▶ Work to complete: From the data below, return the exact lines starting at the line containing "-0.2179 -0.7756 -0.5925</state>" and ending at the line containing "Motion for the", both included, and nothing else.

▶ Available data:
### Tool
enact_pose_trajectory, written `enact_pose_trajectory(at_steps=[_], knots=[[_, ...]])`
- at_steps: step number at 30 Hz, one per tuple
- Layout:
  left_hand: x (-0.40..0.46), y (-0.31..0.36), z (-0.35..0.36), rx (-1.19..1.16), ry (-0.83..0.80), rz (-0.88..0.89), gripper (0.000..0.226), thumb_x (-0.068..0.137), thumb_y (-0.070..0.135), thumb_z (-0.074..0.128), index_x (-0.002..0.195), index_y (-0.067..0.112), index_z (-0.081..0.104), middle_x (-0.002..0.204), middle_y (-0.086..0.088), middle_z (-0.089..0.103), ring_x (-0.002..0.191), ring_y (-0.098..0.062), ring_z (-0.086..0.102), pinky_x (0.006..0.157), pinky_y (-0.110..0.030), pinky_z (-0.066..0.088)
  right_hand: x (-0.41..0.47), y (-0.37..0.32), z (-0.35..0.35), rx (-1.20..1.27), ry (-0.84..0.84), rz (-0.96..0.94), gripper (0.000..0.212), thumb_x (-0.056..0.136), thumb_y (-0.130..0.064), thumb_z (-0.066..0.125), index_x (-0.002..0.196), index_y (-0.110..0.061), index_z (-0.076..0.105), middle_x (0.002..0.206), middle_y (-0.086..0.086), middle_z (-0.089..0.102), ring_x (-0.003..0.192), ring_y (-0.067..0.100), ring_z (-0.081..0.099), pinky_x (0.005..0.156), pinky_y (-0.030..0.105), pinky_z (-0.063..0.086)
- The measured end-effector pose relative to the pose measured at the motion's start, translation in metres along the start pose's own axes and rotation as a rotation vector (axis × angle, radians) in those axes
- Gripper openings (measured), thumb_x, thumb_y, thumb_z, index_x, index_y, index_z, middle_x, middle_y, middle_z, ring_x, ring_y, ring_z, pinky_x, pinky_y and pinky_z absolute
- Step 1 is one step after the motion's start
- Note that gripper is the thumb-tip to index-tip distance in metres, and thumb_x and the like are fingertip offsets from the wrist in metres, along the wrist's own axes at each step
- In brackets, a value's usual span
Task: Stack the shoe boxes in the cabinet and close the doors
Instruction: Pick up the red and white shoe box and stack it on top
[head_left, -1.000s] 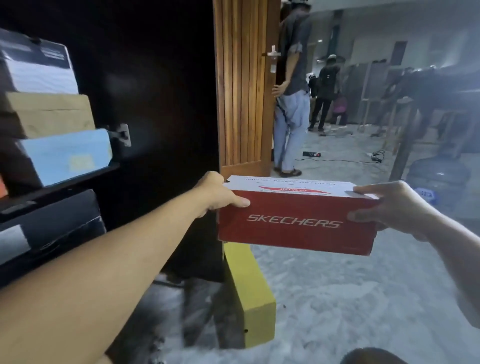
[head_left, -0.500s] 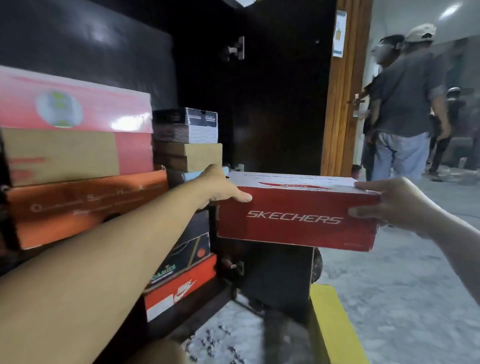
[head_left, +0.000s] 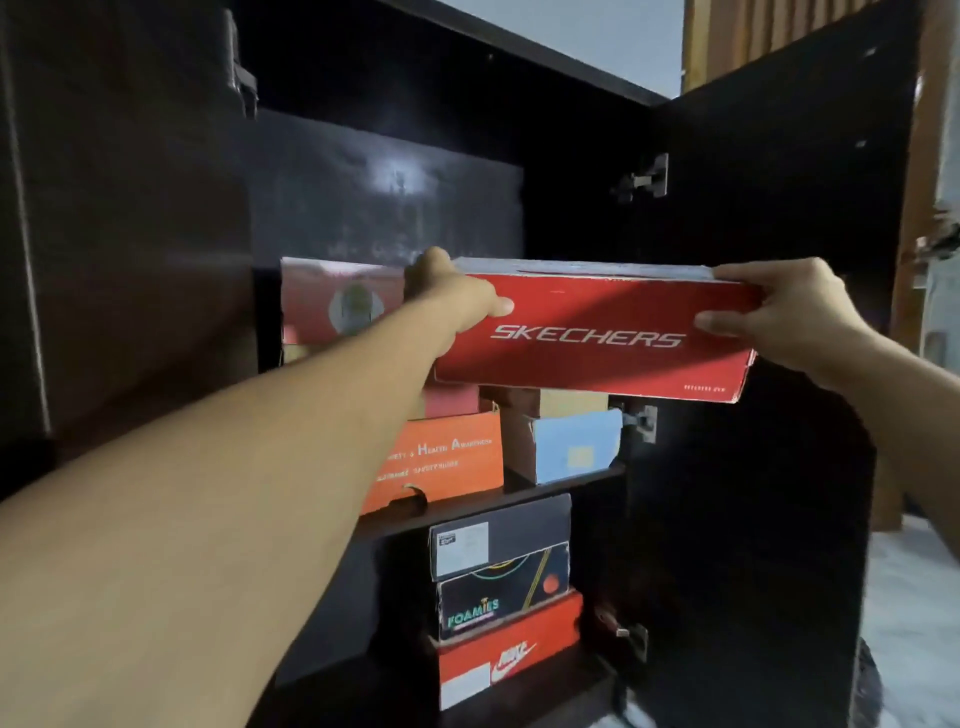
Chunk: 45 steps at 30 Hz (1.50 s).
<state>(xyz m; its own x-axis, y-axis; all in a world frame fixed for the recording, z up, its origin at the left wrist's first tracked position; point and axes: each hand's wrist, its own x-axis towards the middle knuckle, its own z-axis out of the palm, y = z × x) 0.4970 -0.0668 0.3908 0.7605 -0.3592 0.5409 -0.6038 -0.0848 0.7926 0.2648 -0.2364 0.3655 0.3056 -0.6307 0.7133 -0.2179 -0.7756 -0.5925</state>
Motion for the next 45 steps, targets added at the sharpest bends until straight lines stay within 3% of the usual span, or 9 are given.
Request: enact_pose_trajectory(at_steps=[8, 14, 18, 25, 29, 32, 34, 39, 45], knots=[[0.071, 0.037, -0.021, -0.101, 0.212, 0.049, 0.093, 0.074, 0.014, 0.082, 0.148, 0.02, 0.026, 0.147, -0.001, 0.038, 0.13, -0.023, 0.045, 0.104, -0.041, 0.045, 0.086, -0.036, 0.045, 0.13, 0.117, -0.067, 0.059, 0.069, -0.024, 0.087, 0.123, -0.022, 0.065, 0.121, 0.006, 0.065, 0.105, 0.019, 0.064, 0.096, 0.038, 0.052], [0.117, 0.028, -0.04, -0.034, 0.364, 0.039, 0.094, 0.079, 0.011, 0.078, 0.153, 0.018, 0.02, 0.153, -0.003, 0.031, 0.138, -0.023, 0.037, 0.109, -0.033, 0.038, 0.139, -0.062, 0.1, 0.177, 0.111, -0.141, 0.051, 0.076, 0.0, 0.072, 0.122, -0.02, 0.066, 0.116, 0.008, 0.068, 0.103, 0.019, 0.064, 0.091, 0.025, 0.051], [0.143, 0.016, -0.053, 0.022, 0.491, 0.018, 0.097, 0.081, 0.01, 0.076, 0.154, 0.009, 0.012, 0.159, -0.009, 0.02, 0.147, -0.02, 0.02, 0.118, -0.027, 0.02, 0.163, -0.078, 0.136, 0.215, 0.095, -0.177, 0.05, 0.077, 0.003, 0.066, 0.121, -0.02, 0.067, 0.105, 0.004, 0.067, 0.105, 0.019, 0.06, 0.092, 0.02, 0.046], [0.18, -0.013, -0.075, 0.058, 0.628, -0.007, 0.086, 0.075, 0.007, 0.076, 0.148, 0.017, 0.031, 0.149, -0.004, 0.041, 0.136, -0.024, 0.041, 0.112, -0.037, 0.036, 0.198, -0.095, 0.205, 0.304, 0.028, -0.168, 0.049, 0.076, 0.005, 0.067, 0.116, -0.023, 0.068, 0.106, 0.004, 0.067, 0.088, 0.013, 0.057, 0.077, 0.016, 0.043], [0.188, -0.029, -0.091, 0.078, 0.592, 0.016, 0.095, 0.071, 0.003, 0.074, 0.15, 0.031, 0.03, 0.143, -0.001, 0.05, 0.131, -0.022, 0.048, 0.109, -0.034, 0.041, 0.209, -0.101, 0.241, 0.301, 0.03, -0.11, 0.055, 0.078, 0.0, 0.067, 0.126, -0.027, 0.059, 0.115, 0.007, 0.066, 0.105, 0.024, 0.061, 0.084, 0.022, 0.043], [0.189, -0.039, -0.106, 0.105, 0.536, 0.02, 0.105, 0.072, -0.001, 0.077, 0.154, 0.028, 0.019, 0.146, 0.002, 0.046, 0.131, -0.018, 0.047, 0.108, -0.03, 0.041, 0.216, -0.108, 0.264, 0.302, 0.013, -0.106, 0.06, 0.079, -0.001, 0.061, 0.133, -0.027, 0.051, 0.116, 0.009, 0.065, 0.108, 0.028, 0.06, 0.081, 0.024, 0.041], [0.191, -0.048, -0.112, 0.115, 0.492, 0.023, 0.108, 0.06, 0.003, 0.081, 0.151, 0.024, 0.028, 0.137, 0.005, 0.054, 0.121, -0.017, 0.055, 0.104, -0.034, 0.047, 0.221, -0.112, 0.273, 0.298, 0.012, -0.104, 0.058, 0.078, -0.002, 0.06, 0.13, -0.026, 0.051, 0.113, 0.009, 0.066, 0.107, 0.029, 0.06, 0.081, 0.026, 0.041], [0.194, -0.057, -0.114, 0.153, 0.462, 0.031, 0.089, 0.058, 0.002, 0.082, 0.136, 0.021, 0.044, 0.118, 0.001, 0.065, 0.105, -0.021, 0.065, 0.093, -0.038, 0.055, 0.226, -0.118, 0.283, 0.29, -0.001, -0.087, 0.052, 0.081, -0.002, 0.058, 0.128, -0.023, 0.049, 0.113, 0.011, 0.064, 0.108, 0.033, 0.059, 0.089, 0.034, 0.046], [0.189, -0.063, -0.111, 0.199, 0.465, 0.073, 0.062, 0.068, -0.003, 0.077, 0.119, 0.021, 0.053, 0.105, 0.002, 0.065, 0.095, -0.019, 0.064, 0.079, -0.026, 0.05, 0.225, -0.114, 0.292, 0.28, -0.02, -0.101, 0.055, 0.083, -0.002, 0.059, 0.133, -0.02, 0.045, 0.118, 0.012, 0.063, 0.112, 0.032, 0.058, 0.091, 0.035, 0.046]])
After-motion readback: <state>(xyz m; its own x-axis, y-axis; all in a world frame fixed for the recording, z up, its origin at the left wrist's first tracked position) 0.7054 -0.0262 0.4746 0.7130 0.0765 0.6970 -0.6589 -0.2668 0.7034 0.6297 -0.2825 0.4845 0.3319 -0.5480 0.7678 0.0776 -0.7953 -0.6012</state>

▶ Task result:
<state>(xyz m; its own x-axis, y-axis; all in a world frame fixed for the recording, z up, its origin at the left wrist's first tracked position; point and axes: each hand's wrist, its own x-axis towards the middle knuckle, its own z-axis out of the palm, y = z × x) 0.4970 -0.0668 0.3908 0.7605 -0.3592 0.5409 -0.6038 -0.0848 0.7926 0.2648 -0.2364 0.3655 0.3056 -0.6307 0.7133 -0.2179 -0.7756 -0.5925</state>
Motion for the next 45 steps, targets added at the sharpest bends until straight lines stay within 3% of the usual span, or 9 are given.

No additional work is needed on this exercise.